In human, proto oncogene serine / threonine protein kinases (Pim kinases) is a positive cell cycle regulator of the G2/M transition. One of known interaction partners of Pim1 is Cell division cycle 25c(Cdc25c). Pim1 phosphorylates Cdc25c, and activated Cdc25c transmits the signal for the initiation of the mitosis to downstream. Multiple anti-cancer drugs targeting Pim kinases have been developed, because their expression level is elevated in some type of cancers.
In Echinococcus multilocularis, germinative stem cells are the only proliferating cells. In Echinococcal genome, there is a gene which has high homology with human Pim kinases. According to the expression data, this Echinococcal Pim kinase seems to be expressed in stem cells.
[Methodology]
We applied yeast two-hybrid to clarify that there is interaction between Echinococcal Pim kinase and Echinococcal Cdc25c.

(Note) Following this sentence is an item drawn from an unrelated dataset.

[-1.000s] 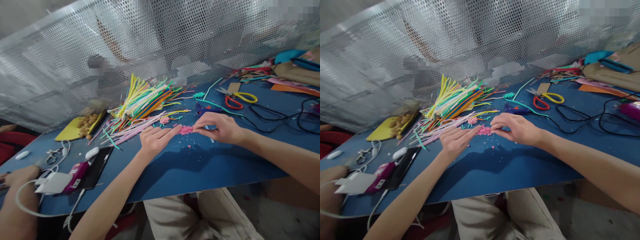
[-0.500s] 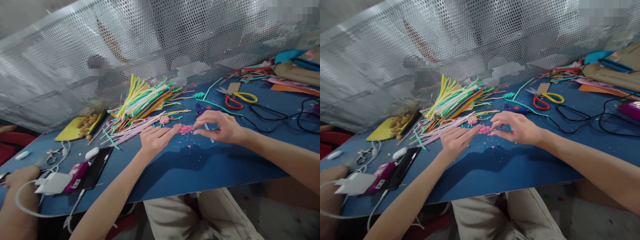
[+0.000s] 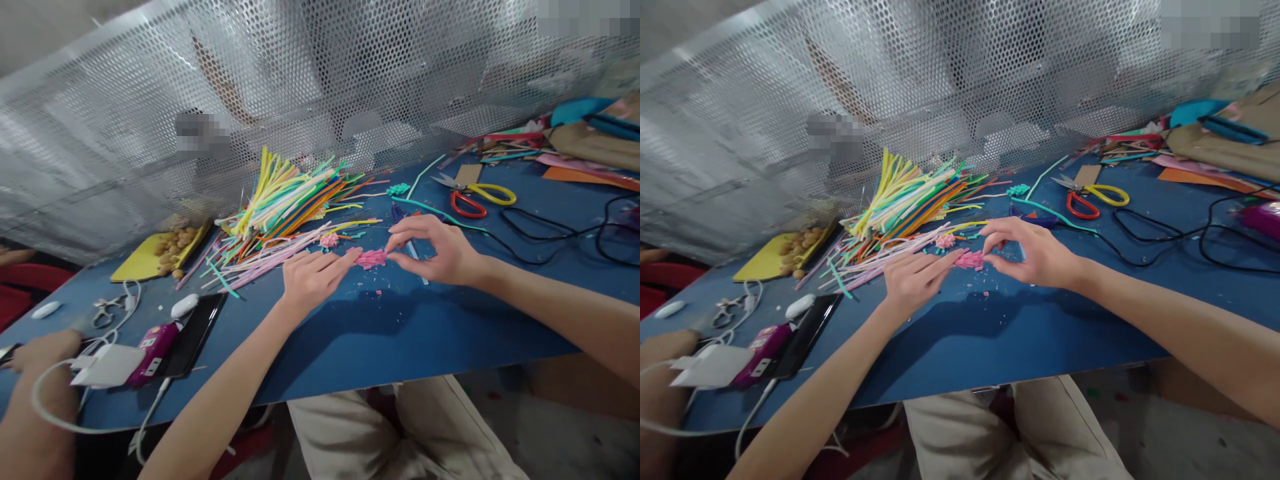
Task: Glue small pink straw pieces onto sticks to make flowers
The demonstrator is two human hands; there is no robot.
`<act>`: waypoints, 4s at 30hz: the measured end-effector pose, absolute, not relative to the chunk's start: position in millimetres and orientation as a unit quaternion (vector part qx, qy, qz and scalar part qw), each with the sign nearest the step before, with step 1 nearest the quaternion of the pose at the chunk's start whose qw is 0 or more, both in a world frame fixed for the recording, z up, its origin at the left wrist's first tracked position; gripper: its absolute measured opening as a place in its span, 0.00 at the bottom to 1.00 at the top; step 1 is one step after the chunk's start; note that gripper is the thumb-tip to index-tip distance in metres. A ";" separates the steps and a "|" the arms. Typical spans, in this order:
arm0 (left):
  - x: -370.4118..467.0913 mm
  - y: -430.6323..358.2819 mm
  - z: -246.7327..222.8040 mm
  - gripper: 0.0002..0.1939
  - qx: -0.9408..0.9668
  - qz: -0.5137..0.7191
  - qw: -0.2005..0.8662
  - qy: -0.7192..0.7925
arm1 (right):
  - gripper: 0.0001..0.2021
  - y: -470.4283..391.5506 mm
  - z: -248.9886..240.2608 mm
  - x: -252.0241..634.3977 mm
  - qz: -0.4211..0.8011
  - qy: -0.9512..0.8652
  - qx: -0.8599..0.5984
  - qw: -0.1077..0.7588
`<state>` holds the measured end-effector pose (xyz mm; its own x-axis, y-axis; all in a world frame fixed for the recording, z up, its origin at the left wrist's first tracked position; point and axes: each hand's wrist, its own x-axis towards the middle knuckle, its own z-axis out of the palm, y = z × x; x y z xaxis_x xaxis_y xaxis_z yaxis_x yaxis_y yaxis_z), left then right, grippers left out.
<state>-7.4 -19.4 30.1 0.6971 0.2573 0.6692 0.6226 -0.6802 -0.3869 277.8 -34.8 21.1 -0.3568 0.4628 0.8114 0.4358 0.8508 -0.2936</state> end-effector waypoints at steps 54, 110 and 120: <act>-10.1 6.3 19.9 0.12 -0.806 -0.169 0.059 -0.564 | 0.03 4.0 8.8 295.8 0.044 -0.793 -0.413 0.446; 2.4 -15.8 22.0 0.03 -0.843 -0.474 0.165 -0.195 | 0.23 -24.0 5.1 289.0 0.346 -0.785 -0.193 0.477; 4.2 -17.2 22.2 0.02 -0.841 -0.484 0.155 -0.185 | 0.19 -27.1 8.1 286.8 0.326 -0.784 -0.206 0.487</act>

In addition, we tested multiple Pim kinase inhibitors including SGI-1776 and CX-6258, on larval vesicles and primary cells isolated from the vesicles in vitro. We evaluated the decrease of the cell viability of primary cells, how much vesicles are regenerated from primary cells, and how the structures of larval vesicles are altered by the treatment of inhibitors.
[Result and Discussion]
The result of yeast-two hybrid indicated that Echinococcal Pim kinase has interaction with Echinococcal Cdc25c. The same as human Pim1, Echinococcal Pim kinase is likely to regulate cell cycle progression through the activation of Echinococcal Cdc25c. We can expect that the inhibition of Echinococcal Pim kinase has some effect on the proliferation of germinative stem cells, and eventually has some effect on the survival or regeneration of larval vesicles.
In fact, one Pim kinase inhibitor, SGI-1776 showed strong detrimental effect on both larval vesicles and primary cells.
In conclusion, Echinococcal Pim kinase can be a good target of parasiticides and Pim kinase inhibitors can be promising lead compounds.